_Task prompt_
Produce as output only the lines below starting at the line with "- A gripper" and continuing through the line with "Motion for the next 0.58", each one exactly as written.

Extracted data Block Start

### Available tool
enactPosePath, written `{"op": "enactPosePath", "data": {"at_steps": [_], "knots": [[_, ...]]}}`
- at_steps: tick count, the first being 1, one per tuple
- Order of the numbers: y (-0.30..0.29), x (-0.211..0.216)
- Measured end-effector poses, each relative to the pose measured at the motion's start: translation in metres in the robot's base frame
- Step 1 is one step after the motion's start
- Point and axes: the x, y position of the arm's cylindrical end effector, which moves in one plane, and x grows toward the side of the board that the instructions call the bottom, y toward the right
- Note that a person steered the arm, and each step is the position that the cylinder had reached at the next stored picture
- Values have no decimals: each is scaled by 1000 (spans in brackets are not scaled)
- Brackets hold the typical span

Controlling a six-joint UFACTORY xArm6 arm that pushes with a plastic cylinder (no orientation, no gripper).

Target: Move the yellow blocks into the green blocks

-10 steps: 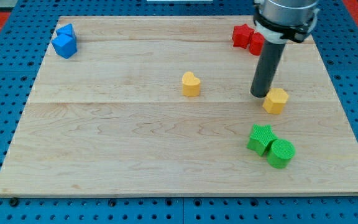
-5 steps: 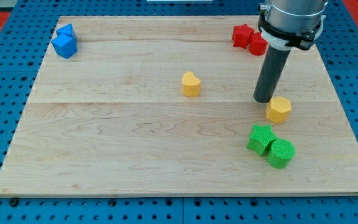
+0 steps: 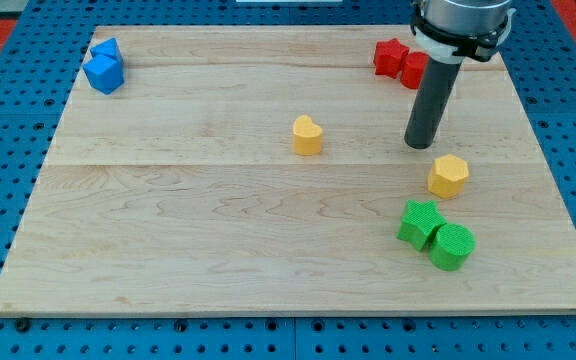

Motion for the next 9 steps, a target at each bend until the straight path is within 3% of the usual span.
{"op": "enactPosePath", "data": {"at_steps": [1,2,3,5,6,7,9], "knots": [[29,-1],[32,70],[18,74],[-83,-6],[-98,-61],[-166,-24],[-47,29]]}}
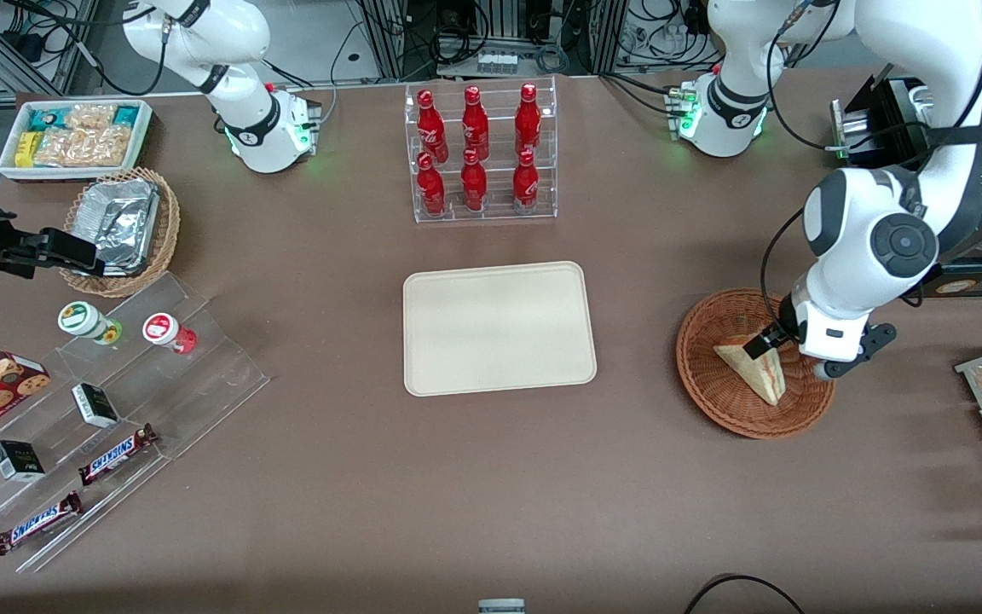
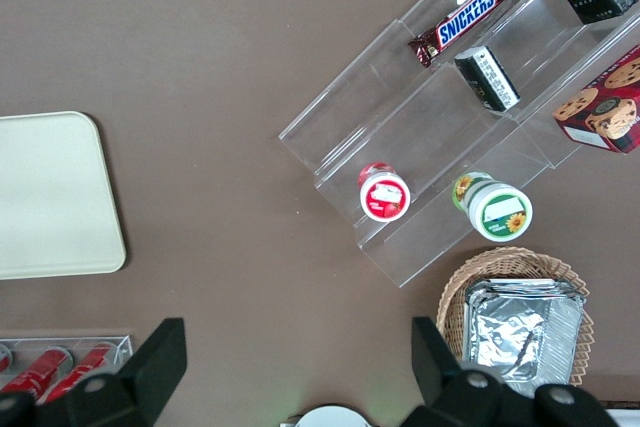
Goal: Place sandwich from basket to tray
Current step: 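Close the left gripper on the wrapped sandwich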
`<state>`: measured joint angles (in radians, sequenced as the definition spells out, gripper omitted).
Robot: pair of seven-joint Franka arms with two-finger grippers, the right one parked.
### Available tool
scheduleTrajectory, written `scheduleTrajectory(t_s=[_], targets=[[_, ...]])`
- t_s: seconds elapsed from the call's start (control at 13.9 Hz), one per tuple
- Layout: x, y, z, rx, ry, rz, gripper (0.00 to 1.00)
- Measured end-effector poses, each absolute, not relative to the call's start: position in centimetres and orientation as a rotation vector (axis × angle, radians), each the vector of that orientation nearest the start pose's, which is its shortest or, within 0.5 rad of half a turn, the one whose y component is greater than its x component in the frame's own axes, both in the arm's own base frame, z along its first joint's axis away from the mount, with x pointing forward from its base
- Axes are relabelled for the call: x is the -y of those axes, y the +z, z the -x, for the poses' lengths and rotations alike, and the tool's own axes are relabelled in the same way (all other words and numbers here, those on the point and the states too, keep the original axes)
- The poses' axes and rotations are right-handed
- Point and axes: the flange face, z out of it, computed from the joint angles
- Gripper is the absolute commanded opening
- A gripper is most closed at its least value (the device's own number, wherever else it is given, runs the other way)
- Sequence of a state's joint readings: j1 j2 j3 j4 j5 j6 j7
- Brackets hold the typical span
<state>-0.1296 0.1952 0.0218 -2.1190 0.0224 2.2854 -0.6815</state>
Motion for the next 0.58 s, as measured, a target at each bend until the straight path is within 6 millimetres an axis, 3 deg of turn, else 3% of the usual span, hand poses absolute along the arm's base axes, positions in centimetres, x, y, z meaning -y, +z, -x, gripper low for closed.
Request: scheduleTrajectory(t_s=[0.43,0.5,0.58], targets=[[5.1,26.3,-54.8,0.882,0.019,2.986,0.98],[5.0,25.9,-54.7,0.885,0.027,2.983,0.8],[4.9,25.7,-54.7,0.886,0.032,2.981,0.47]])
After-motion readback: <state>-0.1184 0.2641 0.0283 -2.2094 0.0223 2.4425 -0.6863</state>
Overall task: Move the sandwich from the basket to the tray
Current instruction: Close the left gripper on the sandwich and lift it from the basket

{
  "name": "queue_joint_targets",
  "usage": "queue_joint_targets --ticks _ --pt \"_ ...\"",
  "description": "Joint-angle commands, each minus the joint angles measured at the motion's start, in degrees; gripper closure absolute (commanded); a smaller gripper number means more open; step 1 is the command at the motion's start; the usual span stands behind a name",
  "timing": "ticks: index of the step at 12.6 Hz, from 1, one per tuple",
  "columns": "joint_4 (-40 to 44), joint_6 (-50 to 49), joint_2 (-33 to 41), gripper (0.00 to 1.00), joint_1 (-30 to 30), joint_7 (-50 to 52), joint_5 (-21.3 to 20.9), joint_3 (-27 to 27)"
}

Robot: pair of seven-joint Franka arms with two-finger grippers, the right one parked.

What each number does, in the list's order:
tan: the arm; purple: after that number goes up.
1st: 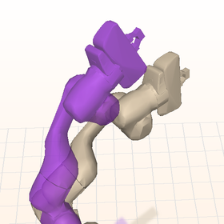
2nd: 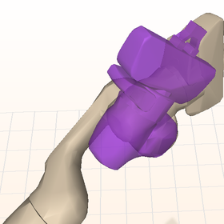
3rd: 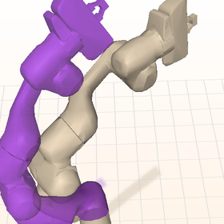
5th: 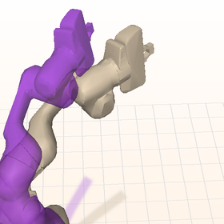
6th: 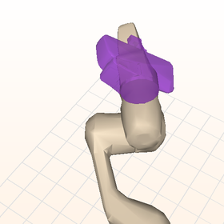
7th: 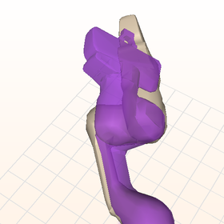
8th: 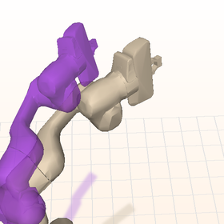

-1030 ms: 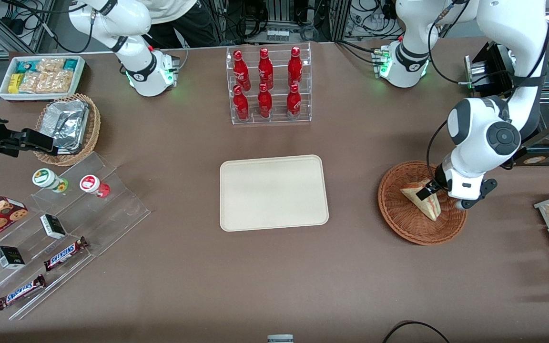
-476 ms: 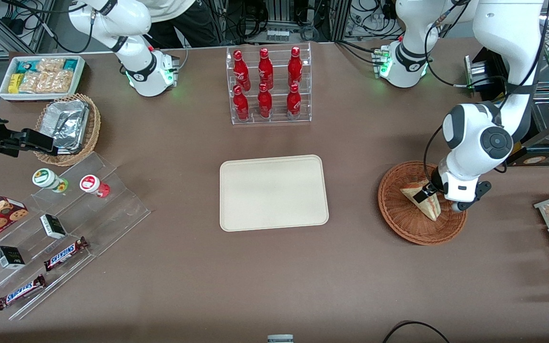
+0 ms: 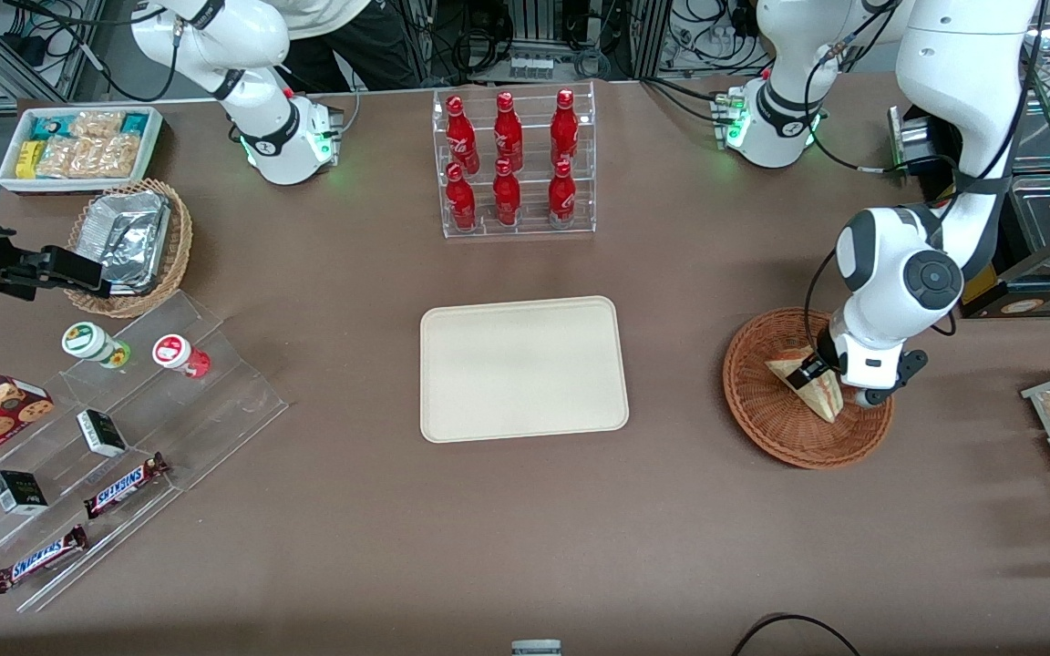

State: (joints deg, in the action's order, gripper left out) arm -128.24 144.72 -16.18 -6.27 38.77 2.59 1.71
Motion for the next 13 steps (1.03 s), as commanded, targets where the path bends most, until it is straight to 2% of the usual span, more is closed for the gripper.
queue_joint_targets --ticks 1,7,13 --pt "-0.52 -1.26 1.5 1.0 0.03 0.0 0.83 0.05" --pt "4.83 -12.86 4.67 1.0 -0.59 -1.68 0.57 -0.12" --pt "9.94 -19.56 4.41 1.0 -0.85 -4.67 0.13 -6.52"
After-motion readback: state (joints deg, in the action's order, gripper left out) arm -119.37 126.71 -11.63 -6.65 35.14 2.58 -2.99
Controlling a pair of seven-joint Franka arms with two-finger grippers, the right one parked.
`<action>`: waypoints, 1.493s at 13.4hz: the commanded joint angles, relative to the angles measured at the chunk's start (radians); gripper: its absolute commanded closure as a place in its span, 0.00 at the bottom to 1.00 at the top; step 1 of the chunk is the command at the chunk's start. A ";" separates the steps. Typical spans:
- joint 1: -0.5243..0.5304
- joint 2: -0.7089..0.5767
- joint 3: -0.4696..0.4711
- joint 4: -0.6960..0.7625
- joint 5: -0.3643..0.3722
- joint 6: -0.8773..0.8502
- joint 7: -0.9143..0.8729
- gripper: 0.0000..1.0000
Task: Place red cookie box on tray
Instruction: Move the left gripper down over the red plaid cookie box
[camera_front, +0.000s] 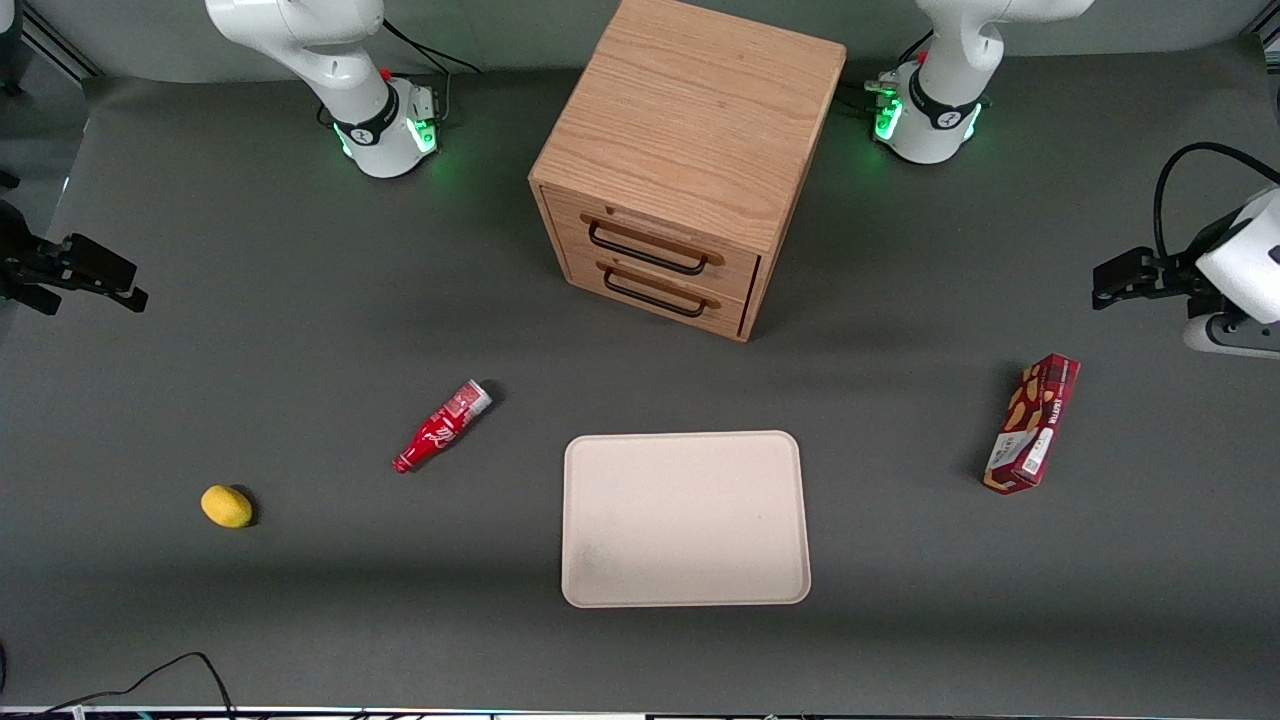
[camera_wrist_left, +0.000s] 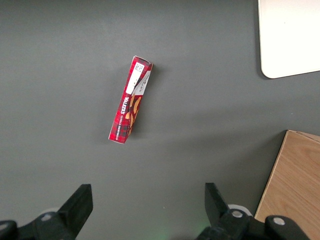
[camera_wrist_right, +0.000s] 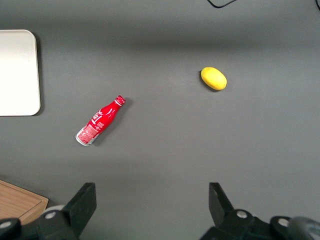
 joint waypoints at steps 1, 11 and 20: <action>0.001 -0.003 0.004 0.019 -0.010 -0.023 0.012 0.00; 0.154 0.015 0.011 -0.088 0.007 0.092 0.265 0.00; 0.142 0.218 0.004 -0.248 0.007 0.512 0.322 0.00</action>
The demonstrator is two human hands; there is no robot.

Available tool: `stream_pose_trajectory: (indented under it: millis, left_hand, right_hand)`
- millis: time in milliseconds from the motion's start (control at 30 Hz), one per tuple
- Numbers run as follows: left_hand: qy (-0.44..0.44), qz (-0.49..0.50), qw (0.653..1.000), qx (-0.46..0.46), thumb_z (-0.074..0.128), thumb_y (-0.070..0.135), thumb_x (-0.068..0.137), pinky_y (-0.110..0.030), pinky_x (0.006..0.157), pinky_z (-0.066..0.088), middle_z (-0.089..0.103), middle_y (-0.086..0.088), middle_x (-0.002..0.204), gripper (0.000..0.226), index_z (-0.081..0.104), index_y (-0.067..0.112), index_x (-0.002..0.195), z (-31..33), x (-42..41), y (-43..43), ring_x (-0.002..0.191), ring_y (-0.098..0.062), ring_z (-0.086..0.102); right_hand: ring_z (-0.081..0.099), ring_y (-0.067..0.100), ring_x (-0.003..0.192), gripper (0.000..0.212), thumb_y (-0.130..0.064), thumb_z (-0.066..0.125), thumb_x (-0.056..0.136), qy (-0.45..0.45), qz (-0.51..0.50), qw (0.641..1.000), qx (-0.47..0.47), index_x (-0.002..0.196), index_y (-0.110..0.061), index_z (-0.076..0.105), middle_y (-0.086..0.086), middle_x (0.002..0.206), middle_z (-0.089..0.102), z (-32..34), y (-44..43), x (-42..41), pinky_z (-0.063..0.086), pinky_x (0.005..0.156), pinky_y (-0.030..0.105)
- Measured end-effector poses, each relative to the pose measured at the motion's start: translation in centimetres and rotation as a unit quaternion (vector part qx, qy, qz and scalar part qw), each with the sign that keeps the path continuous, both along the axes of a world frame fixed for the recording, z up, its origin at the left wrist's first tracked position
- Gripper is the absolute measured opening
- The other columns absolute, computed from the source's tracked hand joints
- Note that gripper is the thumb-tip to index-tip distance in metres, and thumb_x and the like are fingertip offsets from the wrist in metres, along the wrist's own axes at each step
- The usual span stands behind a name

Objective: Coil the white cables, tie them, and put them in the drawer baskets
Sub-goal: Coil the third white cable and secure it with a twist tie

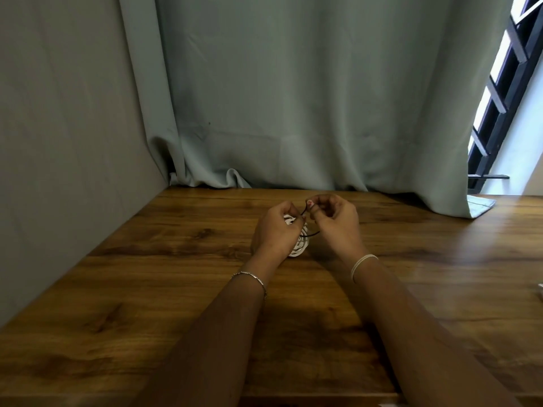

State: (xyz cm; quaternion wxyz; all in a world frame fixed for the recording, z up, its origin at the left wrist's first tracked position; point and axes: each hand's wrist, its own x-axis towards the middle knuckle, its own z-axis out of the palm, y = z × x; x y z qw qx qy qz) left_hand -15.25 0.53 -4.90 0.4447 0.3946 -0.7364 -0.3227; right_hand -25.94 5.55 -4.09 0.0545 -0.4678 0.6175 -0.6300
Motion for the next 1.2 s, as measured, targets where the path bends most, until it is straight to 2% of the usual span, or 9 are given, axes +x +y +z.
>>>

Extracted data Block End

_Response below_
- A gripper is most closed at its least value (the device's own number, wherever else it is given, runs the other way)
- Sequence of a state's joint readings: j1 j2 j3 j4 j5 j6 j7
- Brackets hold the typical span
<state>-0.1296 0.1952 0.0218 -2.1190 0.0224 2.2854 -0.6815</state>
Motion for the next 0.58 s, as measured, a target at each bend until the straight path is within 6 millimetres an axis, 3 deg of turn, else 3% of the usual span, hand poses absolute along the arm's base axes, positions in centimetres, x, y, z meaning -y, +z, -x, gripper low for closed.

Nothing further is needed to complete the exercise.